> [Problem to work on]:
Working through the records below, count the lines that include "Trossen". The reply is that number alone.

> [Record excerpts]:
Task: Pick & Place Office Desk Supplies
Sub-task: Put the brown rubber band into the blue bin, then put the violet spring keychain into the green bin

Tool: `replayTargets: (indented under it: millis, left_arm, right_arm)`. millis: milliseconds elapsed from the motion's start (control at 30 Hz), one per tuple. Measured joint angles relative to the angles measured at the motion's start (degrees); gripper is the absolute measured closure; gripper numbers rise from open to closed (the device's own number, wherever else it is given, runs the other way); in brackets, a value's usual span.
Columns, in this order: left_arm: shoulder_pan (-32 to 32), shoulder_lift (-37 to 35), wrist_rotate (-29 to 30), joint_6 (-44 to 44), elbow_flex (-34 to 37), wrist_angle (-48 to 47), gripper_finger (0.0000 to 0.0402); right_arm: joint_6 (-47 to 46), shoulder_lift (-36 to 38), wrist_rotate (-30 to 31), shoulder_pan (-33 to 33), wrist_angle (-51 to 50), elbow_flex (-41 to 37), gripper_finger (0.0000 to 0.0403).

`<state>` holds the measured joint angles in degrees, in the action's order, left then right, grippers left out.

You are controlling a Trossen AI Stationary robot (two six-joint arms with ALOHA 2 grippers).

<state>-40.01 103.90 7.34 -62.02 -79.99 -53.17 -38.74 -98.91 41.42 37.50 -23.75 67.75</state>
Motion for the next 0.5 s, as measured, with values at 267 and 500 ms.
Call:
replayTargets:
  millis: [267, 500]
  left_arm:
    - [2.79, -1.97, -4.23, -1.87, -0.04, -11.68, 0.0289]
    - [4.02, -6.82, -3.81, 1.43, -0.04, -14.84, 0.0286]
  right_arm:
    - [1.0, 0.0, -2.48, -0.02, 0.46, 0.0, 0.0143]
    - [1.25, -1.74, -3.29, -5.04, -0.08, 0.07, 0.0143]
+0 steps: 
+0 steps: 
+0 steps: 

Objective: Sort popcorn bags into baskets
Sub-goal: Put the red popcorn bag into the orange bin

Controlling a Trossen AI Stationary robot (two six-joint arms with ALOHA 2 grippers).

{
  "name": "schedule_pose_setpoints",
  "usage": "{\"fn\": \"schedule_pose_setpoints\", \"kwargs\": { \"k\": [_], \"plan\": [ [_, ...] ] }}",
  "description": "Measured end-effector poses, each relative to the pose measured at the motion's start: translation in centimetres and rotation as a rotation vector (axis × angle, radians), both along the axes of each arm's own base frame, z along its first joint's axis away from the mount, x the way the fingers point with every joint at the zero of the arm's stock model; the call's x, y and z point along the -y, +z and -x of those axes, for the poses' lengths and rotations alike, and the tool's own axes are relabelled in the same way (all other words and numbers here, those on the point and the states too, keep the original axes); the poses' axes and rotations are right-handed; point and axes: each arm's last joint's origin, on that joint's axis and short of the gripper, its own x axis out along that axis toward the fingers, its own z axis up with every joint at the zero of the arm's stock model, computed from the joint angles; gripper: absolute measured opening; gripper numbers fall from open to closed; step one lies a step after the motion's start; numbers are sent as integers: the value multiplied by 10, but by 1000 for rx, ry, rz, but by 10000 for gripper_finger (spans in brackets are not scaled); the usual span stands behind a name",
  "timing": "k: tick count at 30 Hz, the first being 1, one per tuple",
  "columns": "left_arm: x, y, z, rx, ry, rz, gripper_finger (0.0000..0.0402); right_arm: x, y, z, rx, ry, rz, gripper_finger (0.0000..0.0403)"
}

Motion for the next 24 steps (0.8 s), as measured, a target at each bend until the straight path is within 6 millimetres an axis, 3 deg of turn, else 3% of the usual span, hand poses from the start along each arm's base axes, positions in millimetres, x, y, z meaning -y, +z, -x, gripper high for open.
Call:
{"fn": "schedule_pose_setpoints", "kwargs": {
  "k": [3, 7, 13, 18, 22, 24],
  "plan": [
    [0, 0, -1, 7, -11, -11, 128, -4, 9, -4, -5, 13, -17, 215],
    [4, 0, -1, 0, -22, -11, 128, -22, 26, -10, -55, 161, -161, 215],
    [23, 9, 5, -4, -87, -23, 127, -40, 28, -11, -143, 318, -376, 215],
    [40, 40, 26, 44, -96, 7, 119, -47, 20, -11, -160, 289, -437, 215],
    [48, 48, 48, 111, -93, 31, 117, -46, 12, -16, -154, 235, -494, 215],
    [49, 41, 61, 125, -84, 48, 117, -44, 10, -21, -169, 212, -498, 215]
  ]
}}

> [Answer space]:
2